Correlation Between Home Depot and Leading Edge
Can any of the company-specific risk be diversified away by investing in both Home Depot and Leading Edge at the same time? Although using a correlation coefficient on its own may not help to predict future stock returns, this module helps to understand the diversifiable risk of combining Home Depot and Leading Edge into the same portfolio, which is an essential part of the fundamental portfolio management process.

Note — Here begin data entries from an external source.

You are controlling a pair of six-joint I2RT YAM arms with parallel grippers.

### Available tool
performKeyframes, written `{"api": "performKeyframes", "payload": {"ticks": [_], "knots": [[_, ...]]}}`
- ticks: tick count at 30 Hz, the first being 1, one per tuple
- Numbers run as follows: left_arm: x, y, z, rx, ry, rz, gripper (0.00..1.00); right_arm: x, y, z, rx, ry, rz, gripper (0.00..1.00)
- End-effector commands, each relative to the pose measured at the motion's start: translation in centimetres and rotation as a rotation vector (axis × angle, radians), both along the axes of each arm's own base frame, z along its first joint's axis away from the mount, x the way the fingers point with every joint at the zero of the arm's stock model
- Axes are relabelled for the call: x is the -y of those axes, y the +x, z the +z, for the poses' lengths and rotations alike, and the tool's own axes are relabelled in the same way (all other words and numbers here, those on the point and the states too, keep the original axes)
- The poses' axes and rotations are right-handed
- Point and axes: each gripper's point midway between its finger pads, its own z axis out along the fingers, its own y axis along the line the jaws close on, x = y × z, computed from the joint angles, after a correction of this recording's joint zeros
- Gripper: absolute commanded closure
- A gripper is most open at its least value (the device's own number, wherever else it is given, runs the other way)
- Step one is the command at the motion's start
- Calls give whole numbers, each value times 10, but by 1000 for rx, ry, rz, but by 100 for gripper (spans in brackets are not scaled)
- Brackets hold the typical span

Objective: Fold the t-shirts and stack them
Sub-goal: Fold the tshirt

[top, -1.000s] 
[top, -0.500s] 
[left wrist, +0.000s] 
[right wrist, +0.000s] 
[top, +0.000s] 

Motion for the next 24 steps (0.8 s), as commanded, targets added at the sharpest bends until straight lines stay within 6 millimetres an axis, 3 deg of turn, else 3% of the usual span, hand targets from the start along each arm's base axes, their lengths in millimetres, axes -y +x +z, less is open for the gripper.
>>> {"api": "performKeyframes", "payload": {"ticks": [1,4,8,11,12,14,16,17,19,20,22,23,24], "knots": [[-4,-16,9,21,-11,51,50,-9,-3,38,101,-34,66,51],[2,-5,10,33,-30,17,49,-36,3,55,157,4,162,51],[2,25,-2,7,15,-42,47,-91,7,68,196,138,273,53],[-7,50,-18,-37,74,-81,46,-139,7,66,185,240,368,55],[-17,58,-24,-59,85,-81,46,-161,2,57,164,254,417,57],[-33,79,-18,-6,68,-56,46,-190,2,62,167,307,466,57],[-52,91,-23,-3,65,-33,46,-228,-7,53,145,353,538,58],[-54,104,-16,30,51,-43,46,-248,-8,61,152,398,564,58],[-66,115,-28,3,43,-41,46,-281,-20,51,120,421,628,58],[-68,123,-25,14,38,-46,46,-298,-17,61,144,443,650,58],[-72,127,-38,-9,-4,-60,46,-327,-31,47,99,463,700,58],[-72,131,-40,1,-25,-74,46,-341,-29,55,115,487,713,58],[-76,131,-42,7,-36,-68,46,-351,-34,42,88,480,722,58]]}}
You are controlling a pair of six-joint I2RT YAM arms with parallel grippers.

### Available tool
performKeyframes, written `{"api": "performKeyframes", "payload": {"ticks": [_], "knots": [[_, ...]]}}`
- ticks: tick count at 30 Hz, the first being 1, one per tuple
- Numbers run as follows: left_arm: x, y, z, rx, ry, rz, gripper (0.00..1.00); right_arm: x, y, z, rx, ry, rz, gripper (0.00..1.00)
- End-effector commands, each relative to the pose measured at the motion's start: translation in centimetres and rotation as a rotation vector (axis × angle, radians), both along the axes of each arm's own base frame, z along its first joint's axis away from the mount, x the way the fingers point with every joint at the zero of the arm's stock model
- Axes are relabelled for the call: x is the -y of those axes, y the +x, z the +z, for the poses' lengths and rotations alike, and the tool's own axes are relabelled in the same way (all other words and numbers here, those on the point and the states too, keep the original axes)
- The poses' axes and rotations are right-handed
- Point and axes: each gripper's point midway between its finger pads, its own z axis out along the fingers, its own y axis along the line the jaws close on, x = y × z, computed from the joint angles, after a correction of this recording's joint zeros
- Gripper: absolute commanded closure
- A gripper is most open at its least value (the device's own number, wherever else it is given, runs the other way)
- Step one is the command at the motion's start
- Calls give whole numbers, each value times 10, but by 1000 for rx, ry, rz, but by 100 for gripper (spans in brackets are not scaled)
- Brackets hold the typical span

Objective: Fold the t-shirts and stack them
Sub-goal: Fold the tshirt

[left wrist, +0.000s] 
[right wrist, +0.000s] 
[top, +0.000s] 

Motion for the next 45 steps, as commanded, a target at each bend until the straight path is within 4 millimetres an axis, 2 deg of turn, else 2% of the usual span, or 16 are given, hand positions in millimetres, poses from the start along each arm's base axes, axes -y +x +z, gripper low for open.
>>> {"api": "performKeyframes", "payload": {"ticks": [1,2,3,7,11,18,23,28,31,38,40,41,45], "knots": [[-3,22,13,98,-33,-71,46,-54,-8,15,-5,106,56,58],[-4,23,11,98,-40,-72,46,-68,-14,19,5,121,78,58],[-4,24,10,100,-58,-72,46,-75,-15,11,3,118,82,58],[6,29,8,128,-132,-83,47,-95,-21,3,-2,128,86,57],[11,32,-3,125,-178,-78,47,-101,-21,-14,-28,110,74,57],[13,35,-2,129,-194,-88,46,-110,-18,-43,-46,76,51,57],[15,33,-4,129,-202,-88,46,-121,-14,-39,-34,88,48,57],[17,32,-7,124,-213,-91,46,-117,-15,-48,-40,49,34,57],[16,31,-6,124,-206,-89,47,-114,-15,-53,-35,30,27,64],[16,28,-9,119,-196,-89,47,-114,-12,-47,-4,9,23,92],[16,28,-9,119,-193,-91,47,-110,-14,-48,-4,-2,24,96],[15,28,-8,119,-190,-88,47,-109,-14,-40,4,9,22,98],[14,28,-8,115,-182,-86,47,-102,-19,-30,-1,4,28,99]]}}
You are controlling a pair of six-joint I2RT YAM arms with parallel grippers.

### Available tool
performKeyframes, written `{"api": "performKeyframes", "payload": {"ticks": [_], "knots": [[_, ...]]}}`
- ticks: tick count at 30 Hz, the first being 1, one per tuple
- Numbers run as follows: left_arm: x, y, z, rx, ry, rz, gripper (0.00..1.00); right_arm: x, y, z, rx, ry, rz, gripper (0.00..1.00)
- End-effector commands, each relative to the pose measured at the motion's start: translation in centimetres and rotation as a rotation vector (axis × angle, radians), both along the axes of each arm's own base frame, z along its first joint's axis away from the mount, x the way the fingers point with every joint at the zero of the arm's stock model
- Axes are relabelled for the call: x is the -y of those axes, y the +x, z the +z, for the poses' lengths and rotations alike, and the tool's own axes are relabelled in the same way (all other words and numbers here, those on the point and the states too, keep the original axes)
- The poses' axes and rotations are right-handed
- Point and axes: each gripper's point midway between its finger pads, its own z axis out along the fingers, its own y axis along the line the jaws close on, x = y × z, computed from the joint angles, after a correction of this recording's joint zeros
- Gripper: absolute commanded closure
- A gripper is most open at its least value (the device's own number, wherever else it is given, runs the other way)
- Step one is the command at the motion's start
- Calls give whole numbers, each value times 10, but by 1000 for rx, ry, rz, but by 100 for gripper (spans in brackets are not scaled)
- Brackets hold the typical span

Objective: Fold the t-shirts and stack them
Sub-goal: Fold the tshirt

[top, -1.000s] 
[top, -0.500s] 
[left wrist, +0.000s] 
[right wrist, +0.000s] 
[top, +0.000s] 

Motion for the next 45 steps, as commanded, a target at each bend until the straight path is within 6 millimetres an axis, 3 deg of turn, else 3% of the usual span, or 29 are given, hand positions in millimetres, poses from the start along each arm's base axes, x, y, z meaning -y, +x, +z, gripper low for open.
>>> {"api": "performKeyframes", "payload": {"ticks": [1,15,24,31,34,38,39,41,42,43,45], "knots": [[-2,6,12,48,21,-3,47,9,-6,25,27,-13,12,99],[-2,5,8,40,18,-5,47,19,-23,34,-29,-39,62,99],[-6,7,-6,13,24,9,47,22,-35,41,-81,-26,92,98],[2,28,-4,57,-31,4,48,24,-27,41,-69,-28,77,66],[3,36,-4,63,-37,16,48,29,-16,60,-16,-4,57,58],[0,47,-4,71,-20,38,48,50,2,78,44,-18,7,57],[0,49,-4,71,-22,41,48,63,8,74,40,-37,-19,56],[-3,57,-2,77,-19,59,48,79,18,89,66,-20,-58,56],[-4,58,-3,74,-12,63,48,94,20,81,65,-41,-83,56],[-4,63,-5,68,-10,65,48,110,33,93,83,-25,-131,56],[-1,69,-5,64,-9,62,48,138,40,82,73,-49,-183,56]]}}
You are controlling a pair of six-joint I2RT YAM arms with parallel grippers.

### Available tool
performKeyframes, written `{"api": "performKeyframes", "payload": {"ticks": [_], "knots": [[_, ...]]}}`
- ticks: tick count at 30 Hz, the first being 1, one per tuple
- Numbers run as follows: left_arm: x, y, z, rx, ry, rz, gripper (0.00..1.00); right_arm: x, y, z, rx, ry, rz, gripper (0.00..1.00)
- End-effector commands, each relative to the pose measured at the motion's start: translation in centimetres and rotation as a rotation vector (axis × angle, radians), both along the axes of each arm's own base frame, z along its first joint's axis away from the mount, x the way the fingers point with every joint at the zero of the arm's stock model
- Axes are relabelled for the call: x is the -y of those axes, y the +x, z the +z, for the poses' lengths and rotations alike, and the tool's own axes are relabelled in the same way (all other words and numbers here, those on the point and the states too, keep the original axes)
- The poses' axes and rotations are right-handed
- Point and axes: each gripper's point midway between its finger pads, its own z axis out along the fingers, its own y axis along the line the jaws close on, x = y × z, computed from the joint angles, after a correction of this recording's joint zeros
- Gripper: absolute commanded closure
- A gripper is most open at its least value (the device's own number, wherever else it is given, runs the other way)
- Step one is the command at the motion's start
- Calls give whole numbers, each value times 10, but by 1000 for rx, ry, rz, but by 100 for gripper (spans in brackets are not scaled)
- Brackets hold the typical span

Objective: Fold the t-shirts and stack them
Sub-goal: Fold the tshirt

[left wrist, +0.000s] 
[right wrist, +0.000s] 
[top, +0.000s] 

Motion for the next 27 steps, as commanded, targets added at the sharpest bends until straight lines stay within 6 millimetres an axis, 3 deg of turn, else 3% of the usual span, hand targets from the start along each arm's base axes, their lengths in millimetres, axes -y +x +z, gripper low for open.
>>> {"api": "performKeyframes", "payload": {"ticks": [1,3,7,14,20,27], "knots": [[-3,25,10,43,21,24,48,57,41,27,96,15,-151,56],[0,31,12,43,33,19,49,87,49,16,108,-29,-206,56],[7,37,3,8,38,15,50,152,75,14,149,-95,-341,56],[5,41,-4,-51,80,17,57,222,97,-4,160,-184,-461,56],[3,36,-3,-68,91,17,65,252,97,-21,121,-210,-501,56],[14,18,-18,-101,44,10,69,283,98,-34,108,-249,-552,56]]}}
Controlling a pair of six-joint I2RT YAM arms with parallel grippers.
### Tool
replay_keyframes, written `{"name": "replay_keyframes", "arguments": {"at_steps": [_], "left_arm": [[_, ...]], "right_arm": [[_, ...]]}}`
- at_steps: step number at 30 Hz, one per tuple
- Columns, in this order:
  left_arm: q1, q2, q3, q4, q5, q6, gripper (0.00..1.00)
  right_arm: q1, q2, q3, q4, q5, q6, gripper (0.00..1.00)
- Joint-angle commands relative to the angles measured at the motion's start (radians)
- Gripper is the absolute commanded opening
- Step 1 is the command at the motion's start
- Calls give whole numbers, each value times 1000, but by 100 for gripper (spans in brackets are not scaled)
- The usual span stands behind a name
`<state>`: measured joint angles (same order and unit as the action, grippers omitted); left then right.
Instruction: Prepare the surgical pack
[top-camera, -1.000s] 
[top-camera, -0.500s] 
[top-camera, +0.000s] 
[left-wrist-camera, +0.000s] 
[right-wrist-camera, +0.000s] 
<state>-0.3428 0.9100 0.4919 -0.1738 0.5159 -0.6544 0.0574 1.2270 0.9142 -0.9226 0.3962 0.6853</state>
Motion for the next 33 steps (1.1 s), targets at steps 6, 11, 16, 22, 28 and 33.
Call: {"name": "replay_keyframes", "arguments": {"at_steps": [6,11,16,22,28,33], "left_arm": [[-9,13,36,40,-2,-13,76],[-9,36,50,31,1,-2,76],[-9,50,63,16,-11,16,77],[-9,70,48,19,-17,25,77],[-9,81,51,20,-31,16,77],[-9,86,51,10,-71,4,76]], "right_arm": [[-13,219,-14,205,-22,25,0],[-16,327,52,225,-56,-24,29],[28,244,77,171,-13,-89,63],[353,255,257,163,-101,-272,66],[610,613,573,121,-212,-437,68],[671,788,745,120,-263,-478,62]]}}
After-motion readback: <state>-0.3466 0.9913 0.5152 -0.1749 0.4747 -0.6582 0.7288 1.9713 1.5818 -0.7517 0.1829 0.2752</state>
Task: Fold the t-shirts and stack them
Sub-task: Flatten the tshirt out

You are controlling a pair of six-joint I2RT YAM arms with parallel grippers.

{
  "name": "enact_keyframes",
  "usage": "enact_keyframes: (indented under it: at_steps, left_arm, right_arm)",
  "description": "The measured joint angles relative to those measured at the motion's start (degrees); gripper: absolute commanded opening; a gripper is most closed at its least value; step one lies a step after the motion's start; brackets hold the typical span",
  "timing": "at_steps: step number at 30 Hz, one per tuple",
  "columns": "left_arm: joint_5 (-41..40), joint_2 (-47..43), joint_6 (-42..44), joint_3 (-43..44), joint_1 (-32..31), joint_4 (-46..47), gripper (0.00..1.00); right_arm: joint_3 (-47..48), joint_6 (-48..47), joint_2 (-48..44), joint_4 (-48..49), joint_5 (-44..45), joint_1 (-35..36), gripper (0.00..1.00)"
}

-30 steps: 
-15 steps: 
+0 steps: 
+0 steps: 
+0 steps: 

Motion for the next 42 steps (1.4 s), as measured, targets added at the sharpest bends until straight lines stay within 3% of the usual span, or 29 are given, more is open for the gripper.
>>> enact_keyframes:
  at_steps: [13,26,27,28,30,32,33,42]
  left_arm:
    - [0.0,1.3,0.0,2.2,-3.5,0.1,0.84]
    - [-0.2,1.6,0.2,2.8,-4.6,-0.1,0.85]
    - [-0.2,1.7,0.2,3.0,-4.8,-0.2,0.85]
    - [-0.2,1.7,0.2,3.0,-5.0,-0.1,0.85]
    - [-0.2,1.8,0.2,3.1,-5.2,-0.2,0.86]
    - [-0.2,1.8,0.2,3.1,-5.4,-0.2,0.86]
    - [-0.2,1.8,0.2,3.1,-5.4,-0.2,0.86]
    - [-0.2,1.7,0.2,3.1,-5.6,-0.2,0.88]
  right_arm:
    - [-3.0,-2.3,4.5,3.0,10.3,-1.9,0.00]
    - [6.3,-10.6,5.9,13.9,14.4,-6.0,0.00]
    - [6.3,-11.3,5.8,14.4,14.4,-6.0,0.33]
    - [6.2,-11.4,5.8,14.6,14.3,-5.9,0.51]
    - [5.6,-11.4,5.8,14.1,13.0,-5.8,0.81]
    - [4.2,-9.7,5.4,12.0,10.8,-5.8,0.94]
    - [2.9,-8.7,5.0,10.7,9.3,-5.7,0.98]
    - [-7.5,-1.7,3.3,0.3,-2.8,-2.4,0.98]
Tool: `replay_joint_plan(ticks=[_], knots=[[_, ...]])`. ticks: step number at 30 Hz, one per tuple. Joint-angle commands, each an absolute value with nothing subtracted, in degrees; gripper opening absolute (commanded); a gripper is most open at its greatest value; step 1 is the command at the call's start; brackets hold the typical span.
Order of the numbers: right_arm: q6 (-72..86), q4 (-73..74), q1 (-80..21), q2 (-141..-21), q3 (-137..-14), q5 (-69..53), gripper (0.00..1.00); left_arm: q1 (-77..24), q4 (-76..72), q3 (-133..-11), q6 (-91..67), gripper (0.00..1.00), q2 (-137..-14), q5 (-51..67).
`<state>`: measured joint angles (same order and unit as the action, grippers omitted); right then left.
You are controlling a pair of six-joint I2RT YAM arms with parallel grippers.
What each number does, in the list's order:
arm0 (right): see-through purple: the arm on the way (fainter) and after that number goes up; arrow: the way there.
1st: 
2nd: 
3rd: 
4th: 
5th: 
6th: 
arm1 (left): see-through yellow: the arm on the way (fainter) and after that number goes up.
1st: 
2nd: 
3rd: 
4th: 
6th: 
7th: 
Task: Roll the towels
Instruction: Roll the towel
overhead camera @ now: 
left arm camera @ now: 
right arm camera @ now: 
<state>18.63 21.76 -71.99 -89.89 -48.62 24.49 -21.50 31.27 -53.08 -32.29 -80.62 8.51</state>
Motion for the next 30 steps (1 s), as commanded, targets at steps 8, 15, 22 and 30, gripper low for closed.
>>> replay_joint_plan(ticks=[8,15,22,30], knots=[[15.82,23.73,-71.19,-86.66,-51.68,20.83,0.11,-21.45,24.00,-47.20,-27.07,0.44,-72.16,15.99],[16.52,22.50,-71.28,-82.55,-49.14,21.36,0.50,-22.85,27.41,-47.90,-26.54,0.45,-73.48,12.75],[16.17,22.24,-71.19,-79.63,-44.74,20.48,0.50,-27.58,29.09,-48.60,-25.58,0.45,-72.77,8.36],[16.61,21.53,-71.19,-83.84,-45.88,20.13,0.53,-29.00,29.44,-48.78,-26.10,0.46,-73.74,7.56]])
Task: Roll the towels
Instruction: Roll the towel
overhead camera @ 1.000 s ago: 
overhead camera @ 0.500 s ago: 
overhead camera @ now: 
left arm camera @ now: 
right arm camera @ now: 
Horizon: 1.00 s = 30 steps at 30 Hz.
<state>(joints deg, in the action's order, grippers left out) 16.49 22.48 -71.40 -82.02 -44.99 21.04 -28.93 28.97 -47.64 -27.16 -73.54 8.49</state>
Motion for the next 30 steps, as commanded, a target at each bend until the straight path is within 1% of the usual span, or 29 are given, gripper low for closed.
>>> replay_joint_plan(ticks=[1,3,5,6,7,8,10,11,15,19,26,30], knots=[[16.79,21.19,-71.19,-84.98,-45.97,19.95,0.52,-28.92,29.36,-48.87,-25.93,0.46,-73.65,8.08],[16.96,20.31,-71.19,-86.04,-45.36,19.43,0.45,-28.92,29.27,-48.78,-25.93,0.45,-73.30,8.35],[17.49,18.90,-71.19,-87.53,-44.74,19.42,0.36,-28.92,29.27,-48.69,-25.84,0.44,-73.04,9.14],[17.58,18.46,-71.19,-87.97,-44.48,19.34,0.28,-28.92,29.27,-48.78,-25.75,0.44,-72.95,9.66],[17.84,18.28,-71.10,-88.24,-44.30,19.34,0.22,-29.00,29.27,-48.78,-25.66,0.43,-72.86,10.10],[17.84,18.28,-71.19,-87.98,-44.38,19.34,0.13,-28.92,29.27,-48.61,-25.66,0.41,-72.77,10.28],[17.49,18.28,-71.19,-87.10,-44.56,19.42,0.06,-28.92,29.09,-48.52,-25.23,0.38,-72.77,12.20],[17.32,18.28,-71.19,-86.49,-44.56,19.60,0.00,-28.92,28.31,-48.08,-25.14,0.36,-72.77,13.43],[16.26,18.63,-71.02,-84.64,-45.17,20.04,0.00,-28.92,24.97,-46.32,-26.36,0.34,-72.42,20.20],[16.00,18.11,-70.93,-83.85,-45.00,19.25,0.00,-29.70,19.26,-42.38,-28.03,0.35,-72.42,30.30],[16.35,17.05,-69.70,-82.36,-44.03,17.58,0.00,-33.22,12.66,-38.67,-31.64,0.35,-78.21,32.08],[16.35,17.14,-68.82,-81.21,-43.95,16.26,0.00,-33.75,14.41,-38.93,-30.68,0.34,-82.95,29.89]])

By analyzing existing cross correlation between Home Depot and Leading Edge Materials, you can compare the effects of market volatilities on Home Depot and Leading Edge and check how they will diversify away market risk if combined in the same portfolio for a given time horizon. You can also utilize pair trading strategies of matching a long position in Home Depot with a short position of Leading Edge. Check out your portfolio center. Please also check ongoing floating volatility patterns of Home Depot and Leading Edge.
Diversification Opportunities for Home Depot and Leading Edge
-0.58 | Correlation Coefficient |
Excellent diversification
The 3 months correlation between Home and Leading is -0.58. Overlapping area represents the amount of risk that can be diversified away by holding Home Depot and Leading Edge Materials in the same portfolio, assuming nothing else is changed. The correlation between historical prices or returns on Leading Edge Materials and Home Depot is a relative statistical measure of the degree to which these equity instruments tend to move together. The correlation coefficient measures the extent to which returns on Home Depot are associated (or correlated) with Leading Edge. Values of the correlation coefficient range from -1 to +1, where. The correlation of zero (0) is possible when the price movement of Leading Edge Materials has no effect on the direction of Home Depot i.e., Home Depot and Leading Edge go up and down completely randomly.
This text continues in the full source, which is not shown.